Bankacılık sektöründe yaşanan düşük kurlu dolar bilmecesi kamuoyunda ciddi bir karşılık buldu. Başta sosyal medya kullanıcıları olmak üzere fısıltı gazetesi tüm hızıyla durum hakkında rivayet üretmeye başladı.
Şimdi muhtemelen bu konuda konuşmayı da yasaklarlar. Fakat kim, vatandaşı konuştuğu veya fikir ürettiği için kınayabilir ya da suçlayabilir ki? Herkesin diken üstünde olduğu, hatta araya fahiş zamların sıkıştırıldığı bir gecede yaşanan bu olay ,tek bir banka üzerinden tartışılmaya başlandı. Oysa yine doğruluğunu bilemediğimiz haberler, bunun bir kaç bankada aynı anda olduğunu ortaya koydu.
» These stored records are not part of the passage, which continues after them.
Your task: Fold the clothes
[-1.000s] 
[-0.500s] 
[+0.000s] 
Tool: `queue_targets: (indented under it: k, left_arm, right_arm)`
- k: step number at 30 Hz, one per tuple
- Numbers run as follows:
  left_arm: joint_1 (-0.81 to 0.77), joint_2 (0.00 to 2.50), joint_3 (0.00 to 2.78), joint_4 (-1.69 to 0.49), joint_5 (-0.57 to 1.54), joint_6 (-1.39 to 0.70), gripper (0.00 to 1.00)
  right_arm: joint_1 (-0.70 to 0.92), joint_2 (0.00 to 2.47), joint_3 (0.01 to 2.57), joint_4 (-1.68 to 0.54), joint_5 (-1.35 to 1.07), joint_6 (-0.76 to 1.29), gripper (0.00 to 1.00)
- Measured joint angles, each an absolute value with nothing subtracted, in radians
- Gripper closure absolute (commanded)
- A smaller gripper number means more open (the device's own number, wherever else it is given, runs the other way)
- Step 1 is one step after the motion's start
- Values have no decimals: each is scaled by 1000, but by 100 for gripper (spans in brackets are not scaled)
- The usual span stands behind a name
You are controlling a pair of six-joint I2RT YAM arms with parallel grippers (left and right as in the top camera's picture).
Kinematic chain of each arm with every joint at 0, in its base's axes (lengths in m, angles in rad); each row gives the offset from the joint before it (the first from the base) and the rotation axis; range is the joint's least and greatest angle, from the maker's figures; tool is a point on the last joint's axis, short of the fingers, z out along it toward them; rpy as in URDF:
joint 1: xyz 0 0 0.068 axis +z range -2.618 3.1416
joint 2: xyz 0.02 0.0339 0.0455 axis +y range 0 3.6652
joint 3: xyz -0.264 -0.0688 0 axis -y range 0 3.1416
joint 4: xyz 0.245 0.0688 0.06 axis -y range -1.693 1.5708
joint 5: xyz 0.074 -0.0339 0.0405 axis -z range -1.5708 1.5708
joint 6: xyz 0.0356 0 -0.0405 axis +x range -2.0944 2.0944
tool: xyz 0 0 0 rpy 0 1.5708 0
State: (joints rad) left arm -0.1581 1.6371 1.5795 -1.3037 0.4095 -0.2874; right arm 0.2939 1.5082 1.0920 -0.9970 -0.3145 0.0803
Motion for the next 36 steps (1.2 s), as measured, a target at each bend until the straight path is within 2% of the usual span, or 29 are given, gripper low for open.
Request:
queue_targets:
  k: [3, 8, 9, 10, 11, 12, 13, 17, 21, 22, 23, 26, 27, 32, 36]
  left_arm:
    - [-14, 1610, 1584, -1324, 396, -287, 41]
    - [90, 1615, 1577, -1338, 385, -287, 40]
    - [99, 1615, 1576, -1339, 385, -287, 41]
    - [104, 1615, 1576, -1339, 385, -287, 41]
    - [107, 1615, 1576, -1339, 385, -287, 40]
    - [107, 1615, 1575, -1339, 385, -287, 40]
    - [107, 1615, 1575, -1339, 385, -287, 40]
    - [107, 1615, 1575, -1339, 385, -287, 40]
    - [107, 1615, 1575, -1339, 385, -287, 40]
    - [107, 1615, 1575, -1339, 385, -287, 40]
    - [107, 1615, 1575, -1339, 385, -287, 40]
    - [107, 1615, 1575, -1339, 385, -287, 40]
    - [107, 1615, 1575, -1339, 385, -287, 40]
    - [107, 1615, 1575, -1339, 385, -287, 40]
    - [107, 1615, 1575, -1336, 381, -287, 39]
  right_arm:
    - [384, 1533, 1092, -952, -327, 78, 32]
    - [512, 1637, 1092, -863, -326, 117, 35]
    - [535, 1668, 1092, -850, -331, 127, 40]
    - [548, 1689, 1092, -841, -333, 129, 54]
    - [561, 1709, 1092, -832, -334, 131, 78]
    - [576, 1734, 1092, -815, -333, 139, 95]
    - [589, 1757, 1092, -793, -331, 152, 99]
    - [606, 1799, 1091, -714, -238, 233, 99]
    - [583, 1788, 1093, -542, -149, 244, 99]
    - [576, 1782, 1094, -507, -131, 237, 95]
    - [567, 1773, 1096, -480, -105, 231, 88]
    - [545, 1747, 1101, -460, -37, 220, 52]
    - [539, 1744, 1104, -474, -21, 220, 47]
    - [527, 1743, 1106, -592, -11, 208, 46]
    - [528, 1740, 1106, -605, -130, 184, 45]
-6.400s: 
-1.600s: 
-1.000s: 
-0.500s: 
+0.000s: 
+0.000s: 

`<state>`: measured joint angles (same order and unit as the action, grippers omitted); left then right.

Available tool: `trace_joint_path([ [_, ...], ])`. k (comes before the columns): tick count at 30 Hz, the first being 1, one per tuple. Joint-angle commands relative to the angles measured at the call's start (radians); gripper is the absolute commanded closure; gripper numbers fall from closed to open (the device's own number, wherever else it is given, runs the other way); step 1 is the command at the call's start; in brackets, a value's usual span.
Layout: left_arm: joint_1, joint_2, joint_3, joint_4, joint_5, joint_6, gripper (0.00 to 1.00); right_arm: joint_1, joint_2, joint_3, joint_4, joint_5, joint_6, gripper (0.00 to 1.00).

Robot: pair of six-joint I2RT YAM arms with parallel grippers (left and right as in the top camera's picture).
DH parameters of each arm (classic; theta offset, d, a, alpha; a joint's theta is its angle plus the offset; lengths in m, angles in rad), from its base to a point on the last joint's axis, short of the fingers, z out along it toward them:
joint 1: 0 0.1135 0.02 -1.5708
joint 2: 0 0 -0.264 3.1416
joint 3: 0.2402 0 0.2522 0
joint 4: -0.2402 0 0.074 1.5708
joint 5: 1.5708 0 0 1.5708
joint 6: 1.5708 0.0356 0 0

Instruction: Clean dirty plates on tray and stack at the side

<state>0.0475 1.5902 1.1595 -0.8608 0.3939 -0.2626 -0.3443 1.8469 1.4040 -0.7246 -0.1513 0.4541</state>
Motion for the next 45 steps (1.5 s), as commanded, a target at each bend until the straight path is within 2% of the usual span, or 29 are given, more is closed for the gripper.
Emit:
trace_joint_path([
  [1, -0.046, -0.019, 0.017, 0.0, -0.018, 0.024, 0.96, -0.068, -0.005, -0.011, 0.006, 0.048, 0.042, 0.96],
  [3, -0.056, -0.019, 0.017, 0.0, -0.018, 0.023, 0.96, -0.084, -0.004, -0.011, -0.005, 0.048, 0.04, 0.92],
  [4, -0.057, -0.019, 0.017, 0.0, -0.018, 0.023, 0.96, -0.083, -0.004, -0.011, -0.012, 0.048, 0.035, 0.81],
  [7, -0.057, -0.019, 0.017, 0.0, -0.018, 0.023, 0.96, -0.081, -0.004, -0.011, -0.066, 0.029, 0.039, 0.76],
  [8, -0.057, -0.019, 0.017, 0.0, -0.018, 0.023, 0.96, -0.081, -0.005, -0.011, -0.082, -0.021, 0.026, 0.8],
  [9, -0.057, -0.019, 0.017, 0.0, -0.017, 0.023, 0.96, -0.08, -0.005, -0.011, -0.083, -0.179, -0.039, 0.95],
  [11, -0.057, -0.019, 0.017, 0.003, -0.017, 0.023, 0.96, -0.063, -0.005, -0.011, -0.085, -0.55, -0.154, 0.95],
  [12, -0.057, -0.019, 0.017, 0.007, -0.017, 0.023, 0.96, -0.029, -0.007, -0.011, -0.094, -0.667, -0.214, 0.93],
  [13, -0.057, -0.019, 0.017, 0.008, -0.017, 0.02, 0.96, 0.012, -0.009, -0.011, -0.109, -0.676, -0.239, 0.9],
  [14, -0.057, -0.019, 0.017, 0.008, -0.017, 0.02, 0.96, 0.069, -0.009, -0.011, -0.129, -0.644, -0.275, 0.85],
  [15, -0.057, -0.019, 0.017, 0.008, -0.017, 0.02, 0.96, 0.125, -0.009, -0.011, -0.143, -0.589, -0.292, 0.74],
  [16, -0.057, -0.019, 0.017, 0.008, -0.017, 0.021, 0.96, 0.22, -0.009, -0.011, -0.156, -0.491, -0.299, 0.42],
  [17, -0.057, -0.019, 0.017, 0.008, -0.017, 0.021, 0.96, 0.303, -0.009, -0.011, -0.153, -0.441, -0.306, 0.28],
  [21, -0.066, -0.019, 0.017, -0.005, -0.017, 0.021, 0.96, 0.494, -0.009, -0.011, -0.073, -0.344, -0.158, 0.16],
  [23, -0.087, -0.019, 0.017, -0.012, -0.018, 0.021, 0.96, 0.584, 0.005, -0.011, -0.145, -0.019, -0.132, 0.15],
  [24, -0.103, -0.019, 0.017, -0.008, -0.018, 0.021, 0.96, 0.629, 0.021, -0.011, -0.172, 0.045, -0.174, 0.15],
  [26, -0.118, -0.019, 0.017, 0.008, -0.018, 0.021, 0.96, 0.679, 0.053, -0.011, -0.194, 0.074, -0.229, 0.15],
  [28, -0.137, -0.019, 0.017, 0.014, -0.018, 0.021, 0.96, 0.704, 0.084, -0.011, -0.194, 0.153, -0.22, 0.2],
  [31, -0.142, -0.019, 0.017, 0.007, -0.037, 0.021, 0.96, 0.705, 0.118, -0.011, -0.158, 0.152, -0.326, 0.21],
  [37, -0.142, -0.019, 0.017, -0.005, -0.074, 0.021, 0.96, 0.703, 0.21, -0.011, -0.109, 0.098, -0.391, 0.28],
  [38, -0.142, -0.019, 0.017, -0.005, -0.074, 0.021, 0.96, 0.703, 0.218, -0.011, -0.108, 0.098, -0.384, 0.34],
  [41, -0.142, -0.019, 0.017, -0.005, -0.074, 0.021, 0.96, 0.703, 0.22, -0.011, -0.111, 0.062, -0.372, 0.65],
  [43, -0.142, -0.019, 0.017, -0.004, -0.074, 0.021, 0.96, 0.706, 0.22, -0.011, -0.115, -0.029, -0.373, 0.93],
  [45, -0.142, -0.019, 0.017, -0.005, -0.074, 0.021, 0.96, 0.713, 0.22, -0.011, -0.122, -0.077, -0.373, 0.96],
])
Elbette hemen akla siber saldırı ihtimali geldi. USOM yaptığı araştırmada bunun bir siber saldırı olmadığını açıkladı. Eş zamanlı olarak bankadaki işlemlerde inceleme yapan BDDK yetkilileri de buna itiraz etmedi.
Fakat aradan geçen sürede BDDK, SPK ya da Türkiye Bankalar Birliği’nden bir açıklama yapılmadı. İlgili bakanlar konuya tamamen yok hükmünde davrandılar. Pazar gecesine kadar henüz bir açıklama yapılmaması da dedikodu mekanizmasını hızlandırdı.
Bankanın genel müdürü derdini anlatmaya çalışıyor. Fakat ortada yapılanlara ya da yaşananlara doğru veya yanlış diyen tek bir yetkili yok. Ne kurumlar açıklama yapıyor ne de bakanlar...
Normal bir ekonomide tartışmasız, ama böyle kritik dönemlerde aksi bile düşünülmeyecek kadar kritik olan resmi açıklama yapılma ihtiyacı şu ana kadar giderilmiş değil. O zaman da şüyuu vukuundan beter, yani dedikodusu gerçeğinden kötü hale geliyor.
Bu olay gerçekten bir yazılım hatası mı? Neden kuruş bazında değil de TL bazında bir oynama oldu? Teknik açıklaması ne? Bunlar açıklamaya muhtaç sorular. Ama daha önemlisi bunun bankacılık sektörü açısından, hissedarlar bakımından açıklaması ne? İşte meselenin bu boyutunda tamamen bir ‘kurumların sessizliği’ söz konusu.
Susulduğu sürece de dedikodu mekanizması şiddetini arttırarak devam ettiriyor. Acaba bu mesele teknik bir yazılım hatası mı? Milyonlarca TL alan yazılım firması bununla ilgili soruşturmaya alındı mı? Yoksa son yıllarda alışkanlık hale gelen gece yarısı bankalar arası kağıt üzerinde dolar alışverişiyle, dolar / TL kuruna müdahale mi? Öyleyse neden şimdi ortaya çıktı?
Hangisinin doğru olduğunu bilmemiz olanaksız. Hatta doğru, tüm bunların dışında da olabilir. Fakat ortada bir gariplik olduğunu görmek için uzman olmaya gerek yok. Zira kuruluşların yetkilileri de zaten garipliği kabullenip, sadece bir bankada 4,6 milyon dolarlık işlemi kabulleniyorlar.
Asıl beni ürküten böylesine kritik bir dönemde ülkede ekonomiyi yöneten bakanların da, yeni sistemde Cumhurbaşkanı’nın da, BDDK, SPK ve TBB gibi ilgili kuruluşların da sessizliği... İşte asıl garip olan bu.